The treatment of PTSD and C-PTSD is complex and depends on the individual. In this video, Dr. Victoria Chamorro at Priory Hospital in the UK discusses C-PTSD in short form. It's comprehensive but succinct, and I found it easy to understand.

Video run time 11:40

In the US, C-PTSD is not officially recognized in the DSM, the manual used to diagnose patients. Yet I see myself in the symptoms the more I learn about the pervasive nature of it.

My trauma is sexual abuse in childhood, so it meets the types of trauma that can develop into C-PTSD.

As described in the video, the reminders of my trauma affect every part of my life—subjects I can't talk about (even down to specific words or phrases that to anyone else are completely innocuous), movies and shows I can't watch, music I can't listen to, places I can't go, and on and on. 

Sleep is a huge problem for me. My trauma was ongoing, for a time on a nightly basis, and always occurred at bedtime. My distress in lying down to sleep is intense sometimes, and there are nights when I'm exhausted, but there's no chance of sleeping because every time I try to get comfortable, my abuser figuratively looms over me. In combination with ADHD and bipolar disorder, this means I commonly go without sleep for twenty to forty hours with little effect on my functioning, sometimes upward of sixty hours. It also means I have certain times of day that I cannot lay down to try to sleep; between nine p.m. and two a.m. are off limits for bedtime. My normal bedtime (or the goal anyway) is three a.m., which seems to work okay.

Flashbacks were a regular and distressing occurrence for about a decade, but it's been over seven years now because I have successfully explored my symptoms with biofeedback techniques. Now I know the sensations in my body when my emotional distress is ratcheting up and I need to calm down fast. There have been times that PTSD nightmares occurred at intense rates and frequencies. At one point eight or nine years ago, I was having nightmares about being sexually assaulted or watching other women be assaulted on a nightly basis. It was horrific. More nightmares meant more flashbacks, and more flashbacks meant more nightmares—a neverending downward spiral only halted by the use of Prazosin, a blood pressure medication with a side effect of essentially erasing any dreams from memory. With nightmares negated, the flashbacks eased significantly.

I've had mindfulness training and developed a long coping skills list useful for symptoms of PTSD, ADHD, and bipolar disorder.
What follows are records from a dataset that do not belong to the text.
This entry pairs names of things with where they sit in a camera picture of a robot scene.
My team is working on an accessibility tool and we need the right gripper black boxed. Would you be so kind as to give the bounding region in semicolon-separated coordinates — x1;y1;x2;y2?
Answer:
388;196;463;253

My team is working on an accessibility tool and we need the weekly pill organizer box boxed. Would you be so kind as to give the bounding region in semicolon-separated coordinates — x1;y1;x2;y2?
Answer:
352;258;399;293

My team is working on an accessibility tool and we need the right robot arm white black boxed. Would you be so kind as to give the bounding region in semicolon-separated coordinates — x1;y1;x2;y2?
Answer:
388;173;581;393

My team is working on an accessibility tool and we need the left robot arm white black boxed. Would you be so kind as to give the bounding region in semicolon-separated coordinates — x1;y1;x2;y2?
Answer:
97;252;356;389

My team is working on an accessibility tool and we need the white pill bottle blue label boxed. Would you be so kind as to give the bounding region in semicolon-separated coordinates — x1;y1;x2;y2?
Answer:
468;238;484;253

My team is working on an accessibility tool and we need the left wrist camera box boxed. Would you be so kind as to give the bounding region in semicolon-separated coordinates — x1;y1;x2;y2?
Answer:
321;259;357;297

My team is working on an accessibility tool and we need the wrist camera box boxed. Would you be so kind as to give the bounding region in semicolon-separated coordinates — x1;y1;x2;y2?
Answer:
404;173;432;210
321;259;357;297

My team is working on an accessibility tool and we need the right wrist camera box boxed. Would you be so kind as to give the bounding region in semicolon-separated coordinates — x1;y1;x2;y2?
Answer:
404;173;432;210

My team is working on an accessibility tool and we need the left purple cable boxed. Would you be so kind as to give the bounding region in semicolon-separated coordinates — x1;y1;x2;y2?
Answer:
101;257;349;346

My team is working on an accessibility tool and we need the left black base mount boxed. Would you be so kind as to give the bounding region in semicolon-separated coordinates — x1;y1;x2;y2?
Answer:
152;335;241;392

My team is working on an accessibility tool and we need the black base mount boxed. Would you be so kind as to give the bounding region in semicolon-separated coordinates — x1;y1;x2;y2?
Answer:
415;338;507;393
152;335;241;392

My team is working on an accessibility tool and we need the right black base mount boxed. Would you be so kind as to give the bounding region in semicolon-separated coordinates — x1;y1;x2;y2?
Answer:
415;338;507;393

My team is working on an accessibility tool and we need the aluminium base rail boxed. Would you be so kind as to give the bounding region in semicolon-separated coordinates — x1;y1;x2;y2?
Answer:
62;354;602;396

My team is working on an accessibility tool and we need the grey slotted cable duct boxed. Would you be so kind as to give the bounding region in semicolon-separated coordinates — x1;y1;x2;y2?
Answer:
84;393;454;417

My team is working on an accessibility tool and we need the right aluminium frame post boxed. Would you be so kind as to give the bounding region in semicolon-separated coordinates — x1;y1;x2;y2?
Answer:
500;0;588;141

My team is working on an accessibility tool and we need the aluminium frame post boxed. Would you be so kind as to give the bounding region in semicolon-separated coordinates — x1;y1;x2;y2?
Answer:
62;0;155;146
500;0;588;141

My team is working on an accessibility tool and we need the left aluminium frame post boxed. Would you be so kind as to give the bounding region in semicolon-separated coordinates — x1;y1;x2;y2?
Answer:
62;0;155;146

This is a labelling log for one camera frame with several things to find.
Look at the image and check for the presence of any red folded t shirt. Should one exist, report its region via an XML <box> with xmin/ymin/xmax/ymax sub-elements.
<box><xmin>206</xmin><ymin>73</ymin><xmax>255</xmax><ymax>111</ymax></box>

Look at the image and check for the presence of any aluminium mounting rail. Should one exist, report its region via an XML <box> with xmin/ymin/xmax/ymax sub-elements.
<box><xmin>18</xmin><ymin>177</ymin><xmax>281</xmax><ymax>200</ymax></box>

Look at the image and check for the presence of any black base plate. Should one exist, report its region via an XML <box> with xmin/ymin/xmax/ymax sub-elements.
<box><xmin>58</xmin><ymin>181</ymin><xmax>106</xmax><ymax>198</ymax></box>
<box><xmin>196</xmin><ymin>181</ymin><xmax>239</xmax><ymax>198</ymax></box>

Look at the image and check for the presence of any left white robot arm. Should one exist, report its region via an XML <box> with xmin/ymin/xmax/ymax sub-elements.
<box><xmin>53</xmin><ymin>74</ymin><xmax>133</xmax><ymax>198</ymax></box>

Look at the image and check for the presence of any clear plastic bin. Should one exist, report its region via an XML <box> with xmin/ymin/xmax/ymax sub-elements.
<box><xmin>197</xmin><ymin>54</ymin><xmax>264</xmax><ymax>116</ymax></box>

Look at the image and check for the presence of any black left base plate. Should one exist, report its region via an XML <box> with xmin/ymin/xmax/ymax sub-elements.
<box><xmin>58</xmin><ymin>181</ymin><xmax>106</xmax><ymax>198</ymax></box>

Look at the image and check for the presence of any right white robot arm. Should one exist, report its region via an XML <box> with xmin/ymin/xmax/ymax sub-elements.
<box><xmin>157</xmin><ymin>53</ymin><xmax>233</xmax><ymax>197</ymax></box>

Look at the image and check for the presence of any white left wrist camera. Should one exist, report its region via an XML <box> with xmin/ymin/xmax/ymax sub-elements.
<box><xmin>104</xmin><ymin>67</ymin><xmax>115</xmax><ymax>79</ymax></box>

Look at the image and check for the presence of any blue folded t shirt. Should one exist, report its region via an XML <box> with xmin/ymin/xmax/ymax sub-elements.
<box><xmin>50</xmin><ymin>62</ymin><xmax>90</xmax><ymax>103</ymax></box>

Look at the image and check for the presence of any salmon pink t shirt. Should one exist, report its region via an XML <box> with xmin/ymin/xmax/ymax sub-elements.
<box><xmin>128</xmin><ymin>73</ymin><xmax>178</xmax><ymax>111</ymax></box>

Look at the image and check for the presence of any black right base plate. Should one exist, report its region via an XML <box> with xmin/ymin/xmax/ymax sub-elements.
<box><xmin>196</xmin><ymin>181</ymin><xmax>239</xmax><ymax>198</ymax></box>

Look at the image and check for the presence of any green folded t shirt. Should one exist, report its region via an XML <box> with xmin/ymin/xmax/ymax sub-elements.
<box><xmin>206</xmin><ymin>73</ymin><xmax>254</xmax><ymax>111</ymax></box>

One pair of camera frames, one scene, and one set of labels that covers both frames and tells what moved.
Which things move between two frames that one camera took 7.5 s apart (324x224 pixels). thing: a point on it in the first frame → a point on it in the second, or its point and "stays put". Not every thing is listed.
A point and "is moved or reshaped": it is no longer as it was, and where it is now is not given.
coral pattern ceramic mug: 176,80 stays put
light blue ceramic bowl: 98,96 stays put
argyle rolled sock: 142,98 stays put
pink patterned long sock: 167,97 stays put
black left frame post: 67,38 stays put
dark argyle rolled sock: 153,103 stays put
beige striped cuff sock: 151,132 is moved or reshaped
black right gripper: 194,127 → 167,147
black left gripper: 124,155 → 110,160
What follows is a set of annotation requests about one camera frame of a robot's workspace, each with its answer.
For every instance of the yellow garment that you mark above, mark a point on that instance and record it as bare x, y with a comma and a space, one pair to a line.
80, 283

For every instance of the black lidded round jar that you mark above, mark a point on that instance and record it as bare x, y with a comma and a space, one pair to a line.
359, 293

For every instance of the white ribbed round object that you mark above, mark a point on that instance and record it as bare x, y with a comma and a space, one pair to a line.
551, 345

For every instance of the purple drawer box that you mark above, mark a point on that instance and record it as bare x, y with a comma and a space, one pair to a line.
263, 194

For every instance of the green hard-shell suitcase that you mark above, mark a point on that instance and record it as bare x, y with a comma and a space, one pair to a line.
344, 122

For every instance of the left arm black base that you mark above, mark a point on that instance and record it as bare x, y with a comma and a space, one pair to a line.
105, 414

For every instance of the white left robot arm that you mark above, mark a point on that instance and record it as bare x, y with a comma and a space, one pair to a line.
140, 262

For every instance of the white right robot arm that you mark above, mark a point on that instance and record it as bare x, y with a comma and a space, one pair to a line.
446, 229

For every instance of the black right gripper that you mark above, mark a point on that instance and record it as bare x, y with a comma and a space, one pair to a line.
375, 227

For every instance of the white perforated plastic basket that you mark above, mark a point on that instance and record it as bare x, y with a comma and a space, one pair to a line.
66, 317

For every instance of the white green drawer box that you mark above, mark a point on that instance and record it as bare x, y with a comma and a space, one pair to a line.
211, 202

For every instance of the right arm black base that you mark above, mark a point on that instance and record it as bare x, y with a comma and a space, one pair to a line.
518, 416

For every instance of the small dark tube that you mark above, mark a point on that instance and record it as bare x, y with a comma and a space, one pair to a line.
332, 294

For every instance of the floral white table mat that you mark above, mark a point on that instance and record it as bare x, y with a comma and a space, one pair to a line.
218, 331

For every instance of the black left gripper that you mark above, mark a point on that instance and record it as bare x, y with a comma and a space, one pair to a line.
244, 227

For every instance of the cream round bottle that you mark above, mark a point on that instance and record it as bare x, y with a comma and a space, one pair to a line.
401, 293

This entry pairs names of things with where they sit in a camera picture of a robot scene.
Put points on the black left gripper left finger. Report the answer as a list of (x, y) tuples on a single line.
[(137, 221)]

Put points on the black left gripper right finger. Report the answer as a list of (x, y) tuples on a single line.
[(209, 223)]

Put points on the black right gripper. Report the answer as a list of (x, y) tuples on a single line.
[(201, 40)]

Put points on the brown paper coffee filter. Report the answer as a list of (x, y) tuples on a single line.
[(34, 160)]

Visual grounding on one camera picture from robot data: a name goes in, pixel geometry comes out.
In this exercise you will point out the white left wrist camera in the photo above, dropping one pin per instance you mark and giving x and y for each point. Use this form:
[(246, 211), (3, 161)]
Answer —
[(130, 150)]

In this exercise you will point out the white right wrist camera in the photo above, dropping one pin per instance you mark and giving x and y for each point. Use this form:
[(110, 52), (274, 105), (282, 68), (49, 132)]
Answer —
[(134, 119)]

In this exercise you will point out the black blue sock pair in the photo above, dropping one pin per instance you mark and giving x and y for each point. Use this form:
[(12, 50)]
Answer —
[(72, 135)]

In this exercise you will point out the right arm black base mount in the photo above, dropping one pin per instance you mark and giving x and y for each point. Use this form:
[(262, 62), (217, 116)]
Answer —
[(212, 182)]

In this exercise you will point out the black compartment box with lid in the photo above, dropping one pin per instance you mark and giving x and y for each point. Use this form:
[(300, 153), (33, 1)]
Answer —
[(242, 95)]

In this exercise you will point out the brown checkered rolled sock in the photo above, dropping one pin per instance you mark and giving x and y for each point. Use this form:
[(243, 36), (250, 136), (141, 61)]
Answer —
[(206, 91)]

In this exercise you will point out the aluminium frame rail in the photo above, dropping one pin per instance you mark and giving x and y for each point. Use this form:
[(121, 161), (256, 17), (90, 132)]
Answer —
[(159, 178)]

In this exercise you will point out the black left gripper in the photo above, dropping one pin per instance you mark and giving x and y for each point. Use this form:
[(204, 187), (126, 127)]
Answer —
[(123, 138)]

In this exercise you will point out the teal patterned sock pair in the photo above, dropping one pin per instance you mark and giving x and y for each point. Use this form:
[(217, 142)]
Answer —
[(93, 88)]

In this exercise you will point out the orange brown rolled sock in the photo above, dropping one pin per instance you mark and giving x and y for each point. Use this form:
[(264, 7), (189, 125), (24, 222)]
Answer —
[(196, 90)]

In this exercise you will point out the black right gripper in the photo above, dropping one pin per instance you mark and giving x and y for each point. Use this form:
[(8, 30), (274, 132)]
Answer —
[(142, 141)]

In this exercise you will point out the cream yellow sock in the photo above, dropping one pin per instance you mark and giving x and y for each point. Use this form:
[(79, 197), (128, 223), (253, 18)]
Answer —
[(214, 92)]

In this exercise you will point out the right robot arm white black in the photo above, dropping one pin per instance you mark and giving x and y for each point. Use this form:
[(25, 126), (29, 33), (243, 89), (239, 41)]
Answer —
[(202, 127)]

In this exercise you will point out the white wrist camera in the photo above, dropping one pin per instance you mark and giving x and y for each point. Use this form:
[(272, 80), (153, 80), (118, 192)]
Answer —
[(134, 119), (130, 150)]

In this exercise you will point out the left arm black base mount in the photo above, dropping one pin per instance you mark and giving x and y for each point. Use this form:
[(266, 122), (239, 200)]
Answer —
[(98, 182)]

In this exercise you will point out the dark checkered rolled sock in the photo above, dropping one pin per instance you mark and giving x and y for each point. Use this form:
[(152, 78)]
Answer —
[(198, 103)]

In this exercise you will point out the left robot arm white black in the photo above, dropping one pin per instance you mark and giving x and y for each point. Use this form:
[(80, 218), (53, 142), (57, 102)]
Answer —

They help with stress as well as anxiety. The skills are mostly in the realm of distraction and grounding, two of the categories dividing up mindfulness strategies. For the former, a few examples are playing computer games, crafting and watching a movie, crafting and watching YouTube videos, reading, and blogging. For the latter, some examples are aromatherapy, putting on lotion to ground me in the present, drinking tea, baking, crafting (works for this, too), cleaning, cooking, and a big one is getting out in nature.

Some of this has become much more difficult with the onset of my physical limitations due to the FND (functional neurological disorder) symptoms. Nevertheless, I have a list printed out and stuck on the fridge with a magnet so if I need help and can't think of a way to do so, I can just walk up to that list and pick something to try.

All of my diagnoses swirl in a cacophony of symptoms, intertwining and crossing over to make diagnosis, management, and treatment more difficult for me and those treating me. There's a reason why my ADHD diagnosis came at forty-one years old.

These things are important to talk about. The more we discuss mental illness and the truth of living with different diagnoses, the less power stigma has over society.